- [Activity]:
State only how many lines of the records contain the string "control".

[Data records]
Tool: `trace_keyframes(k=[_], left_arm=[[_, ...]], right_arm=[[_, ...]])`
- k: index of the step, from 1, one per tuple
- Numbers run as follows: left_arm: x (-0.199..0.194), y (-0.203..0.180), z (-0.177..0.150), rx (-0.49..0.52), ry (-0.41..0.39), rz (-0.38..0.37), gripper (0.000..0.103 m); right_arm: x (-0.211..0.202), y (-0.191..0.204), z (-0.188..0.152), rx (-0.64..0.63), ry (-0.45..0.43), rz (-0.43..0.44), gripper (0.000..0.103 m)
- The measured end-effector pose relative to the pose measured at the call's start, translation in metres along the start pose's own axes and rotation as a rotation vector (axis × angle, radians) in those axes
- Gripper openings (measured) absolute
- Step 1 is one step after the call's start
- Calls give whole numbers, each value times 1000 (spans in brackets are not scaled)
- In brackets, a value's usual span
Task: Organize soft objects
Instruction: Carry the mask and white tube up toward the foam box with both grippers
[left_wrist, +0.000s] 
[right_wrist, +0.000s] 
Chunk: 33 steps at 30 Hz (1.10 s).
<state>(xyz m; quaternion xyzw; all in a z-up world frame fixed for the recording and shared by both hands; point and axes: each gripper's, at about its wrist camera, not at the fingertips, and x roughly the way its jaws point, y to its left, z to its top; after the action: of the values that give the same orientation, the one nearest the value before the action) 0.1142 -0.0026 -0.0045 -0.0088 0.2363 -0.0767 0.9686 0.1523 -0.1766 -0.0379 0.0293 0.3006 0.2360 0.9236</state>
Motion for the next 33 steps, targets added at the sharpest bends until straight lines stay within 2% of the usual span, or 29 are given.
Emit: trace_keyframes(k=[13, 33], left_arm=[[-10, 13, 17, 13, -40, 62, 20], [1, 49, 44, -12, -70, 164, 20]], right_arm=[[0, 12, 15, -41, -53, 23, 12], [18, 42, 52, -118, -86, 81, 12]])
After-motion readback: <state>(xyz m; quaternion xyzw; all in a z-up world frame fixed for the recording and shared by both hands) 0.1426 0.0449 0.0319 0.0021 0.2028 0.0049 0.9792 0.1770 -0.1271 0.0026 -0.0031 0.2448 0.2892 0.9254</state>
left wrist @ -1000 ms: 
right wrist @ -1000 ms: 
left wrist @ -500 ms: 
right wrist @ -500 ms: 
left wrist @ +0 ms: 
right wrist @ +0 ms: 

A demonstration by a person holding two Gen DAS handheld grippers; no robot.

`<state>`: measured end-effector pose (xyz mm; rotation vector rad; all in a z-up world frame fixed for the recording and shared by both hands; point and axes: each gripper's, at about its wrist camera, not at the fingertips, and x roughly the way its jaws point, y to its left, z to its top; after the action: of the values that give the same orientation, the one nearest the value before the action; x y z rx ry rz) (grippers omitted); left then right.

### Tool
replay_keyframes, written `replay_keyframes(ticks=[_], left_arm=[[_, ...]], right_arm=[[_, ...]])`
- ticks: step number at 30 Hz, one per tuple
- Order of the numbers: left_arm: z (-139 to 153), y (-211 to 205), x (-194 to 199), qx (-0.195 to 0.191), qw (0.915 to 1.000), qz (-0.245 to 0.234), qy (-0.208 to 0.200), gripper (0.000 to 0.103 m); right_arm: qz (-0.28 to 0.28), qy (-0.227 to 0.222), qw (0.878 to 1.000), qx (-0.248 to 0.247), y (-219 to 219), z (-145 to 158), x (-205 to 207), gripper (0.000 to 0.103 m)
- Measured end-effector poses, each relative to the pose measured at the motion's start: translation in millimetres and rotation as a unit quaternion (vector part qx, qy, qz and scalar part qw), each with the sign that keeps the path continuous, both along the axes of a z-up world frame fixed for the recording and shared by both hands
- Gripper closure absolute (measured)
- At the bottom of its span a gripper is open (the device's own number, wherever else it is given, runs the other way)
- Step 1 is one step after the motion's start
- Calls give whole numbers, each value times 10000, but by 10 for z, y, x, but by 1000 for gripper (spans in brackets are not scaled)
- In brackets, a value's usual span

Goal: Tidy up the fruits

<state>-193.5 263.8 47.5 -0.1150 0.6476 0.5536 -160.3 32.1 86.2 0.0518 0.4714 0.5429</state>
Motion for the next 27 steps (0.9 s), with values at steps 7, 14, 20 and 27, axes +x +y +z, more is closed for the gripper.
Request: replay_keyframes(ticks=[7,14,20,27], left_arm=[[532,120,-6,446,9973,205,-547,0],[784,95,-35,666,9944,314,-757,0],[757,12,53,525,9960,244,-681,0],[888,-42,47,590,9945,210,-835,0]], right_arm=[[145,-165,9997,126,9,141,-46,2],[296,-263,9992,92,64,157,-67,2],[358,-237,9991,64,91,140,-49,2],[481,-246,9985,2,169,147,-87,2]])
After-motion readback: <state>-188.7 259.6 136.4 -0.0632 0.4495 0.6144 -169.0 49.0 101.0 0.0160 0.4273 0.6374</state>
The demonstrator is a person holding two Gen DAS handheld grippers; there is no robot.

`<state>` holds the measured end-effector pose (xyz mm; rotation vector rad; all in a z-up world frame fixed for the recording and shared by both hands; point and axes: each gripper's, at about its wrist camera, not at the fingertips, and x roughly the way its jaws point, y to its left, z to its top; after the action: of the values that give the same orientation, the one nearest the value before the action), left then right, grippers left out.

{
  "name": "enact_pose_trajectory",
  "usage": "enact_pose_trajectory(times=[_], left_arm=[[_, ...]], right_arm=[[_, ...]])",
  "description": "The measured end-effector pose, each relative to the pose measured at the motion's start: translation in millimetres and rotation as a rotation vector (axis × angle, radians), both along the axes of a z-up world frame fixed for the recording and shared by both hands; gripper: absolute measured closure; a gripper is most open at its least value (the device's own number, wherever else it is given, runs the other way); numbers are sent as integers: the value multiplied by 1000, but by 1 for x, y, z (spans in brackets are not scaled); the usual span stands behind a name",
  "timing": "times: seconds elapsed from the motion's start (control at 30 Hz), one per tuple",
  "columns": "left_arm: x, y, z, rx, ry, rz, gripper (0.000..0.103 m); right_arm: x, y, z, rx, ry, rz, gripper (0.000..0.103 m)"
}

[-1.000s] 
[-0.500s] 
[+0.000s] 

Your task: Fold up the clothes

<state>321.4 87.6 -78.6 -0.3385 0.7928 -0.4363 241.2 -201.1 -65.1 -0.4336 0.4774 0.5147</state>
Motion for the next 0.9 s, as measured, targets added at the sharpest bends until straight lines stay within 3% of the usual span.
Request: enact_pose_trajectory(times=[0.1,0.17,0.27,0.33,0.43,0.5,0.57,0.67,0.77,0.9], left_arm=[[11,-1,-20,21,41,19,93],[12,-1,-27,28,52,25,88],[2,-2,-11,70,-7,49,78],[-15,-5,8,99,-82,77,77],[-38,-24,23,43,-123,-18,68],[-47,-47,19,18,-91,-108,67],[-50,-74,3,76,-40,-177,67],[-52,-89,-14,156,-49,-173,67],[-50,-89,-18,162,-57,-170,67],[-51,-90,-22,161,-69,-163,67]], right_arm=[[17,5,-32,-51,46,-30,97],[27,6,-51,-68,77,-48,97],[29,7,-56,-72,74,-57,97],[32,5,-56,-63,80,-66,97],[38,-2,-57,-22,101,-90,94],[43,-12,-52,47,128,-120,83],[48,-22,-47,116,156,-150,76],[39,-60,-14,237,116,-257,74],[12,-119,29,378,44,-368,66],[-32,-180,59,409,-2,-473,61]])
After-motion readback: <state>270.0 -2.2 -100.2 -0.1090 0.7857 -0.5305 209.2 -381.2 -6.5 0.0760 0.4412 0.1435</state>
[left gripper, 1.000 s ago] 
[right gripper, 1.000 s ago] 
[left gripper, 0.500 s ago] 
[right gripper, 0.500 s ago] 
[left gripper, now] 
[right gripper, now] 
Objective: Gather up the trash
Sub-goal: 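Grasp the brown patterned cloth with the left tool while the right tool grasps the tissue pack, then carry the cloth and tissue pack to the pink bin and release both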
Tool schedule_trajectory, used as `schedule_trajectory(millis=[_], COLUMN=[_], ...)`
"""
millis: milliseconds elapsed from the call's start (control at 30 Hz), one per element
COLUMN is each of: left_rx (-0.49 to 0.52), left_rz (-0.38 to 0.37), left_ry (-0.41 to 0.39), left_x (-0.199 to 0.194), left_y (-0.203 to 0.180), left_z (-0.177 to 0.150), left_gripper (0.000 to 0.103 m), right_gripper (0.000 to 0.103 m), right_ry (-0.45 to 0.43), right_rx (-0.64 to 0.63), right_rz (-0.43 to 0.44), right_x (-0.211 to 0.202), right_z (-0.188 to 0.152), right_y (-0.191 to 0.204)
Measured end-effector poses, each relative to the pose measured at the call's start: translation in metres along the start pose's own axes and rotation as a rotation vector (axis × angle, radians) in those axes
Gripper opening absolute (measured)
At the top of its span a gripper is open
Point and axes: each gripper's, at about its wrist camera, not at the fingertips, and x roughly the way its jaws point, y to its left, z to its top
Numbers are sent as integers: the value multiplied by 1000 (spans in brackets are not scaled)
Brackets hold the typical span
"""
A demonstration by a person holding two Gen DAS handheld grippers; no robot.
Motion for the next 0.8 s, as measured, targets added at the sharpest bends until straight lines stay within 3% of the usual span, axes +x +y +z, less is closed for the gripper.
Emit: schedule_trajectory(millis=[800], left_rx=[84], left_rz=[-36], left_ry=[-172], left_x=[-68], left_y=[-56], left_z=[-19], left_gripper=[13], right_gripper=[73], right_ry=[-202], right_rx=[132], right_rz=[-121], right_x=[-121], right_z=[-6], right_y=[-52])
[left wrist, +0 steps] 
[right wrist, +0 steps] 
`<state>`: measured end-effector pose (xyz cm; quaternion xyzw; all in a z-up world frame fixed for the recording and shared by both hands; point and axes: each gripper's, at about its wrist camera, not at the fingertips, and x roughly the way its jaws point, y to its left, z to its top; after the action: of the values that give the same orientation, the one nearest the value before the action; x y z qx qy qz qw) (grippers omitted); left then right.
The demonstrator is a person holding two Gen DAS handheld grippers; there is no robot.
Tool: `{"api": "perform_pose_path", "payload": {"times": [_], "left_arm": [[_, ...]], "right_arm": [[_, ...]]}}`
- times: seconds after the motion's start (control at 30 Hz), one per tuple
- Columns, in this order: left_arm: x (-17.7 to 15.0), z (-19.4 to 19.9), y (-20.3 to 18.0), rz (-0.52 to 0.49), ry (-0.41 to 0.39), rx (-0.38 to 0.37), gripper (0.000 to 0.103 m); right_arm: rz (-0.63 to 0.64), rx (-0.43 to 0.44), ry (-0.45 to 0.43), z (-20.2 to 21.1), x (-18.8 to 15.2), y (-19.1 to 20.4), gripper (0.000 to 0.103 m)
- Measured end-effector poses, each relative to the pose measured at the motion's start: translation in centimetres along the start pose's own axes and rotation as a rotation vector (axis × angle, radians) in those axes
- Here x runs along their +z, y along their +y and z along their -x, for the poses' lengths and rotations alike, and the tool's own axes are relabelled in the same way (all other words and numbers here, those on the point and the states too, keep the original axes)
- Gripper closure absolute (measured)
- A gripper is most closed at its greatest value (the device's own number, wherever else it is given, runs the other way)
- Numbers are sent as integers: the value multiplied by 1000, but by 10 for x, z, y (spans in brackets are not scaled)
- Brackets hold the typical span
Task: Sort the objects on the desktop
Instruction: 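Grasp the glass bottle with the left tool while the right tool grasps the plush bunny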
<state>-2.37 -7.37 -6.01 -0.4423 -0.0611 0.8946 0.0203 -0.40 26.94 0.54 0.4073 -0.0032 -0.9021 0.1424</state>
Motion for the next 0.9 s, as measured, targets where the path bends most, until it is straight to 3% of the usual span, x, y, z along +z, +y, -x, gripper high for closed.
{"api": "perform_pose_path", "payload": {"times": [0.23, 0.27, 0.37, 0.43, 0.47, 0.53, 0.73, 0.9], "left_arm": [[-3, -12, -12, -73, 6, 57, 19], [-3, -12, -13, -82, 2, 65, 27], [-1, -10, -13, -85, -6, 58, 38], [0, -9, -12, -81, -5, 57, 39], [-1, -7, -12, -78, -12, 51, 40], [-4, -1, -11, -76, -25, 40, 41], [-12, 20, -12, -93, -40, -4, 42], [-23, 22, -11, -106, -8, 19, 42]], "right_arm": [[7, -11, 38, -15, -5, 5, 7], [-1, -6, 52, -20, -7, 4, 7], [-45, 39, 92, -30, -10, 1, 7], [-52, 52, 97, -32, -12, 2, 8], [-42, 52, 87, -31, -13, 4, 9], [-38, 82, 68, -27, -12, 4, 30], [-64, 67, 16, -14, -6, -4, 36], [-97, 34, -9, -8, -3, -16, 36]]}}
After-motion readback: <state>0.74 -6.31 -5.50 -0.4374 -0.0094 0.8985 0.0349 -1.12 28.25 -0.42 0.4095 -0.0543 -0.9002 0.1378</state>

- [Answer space]:
3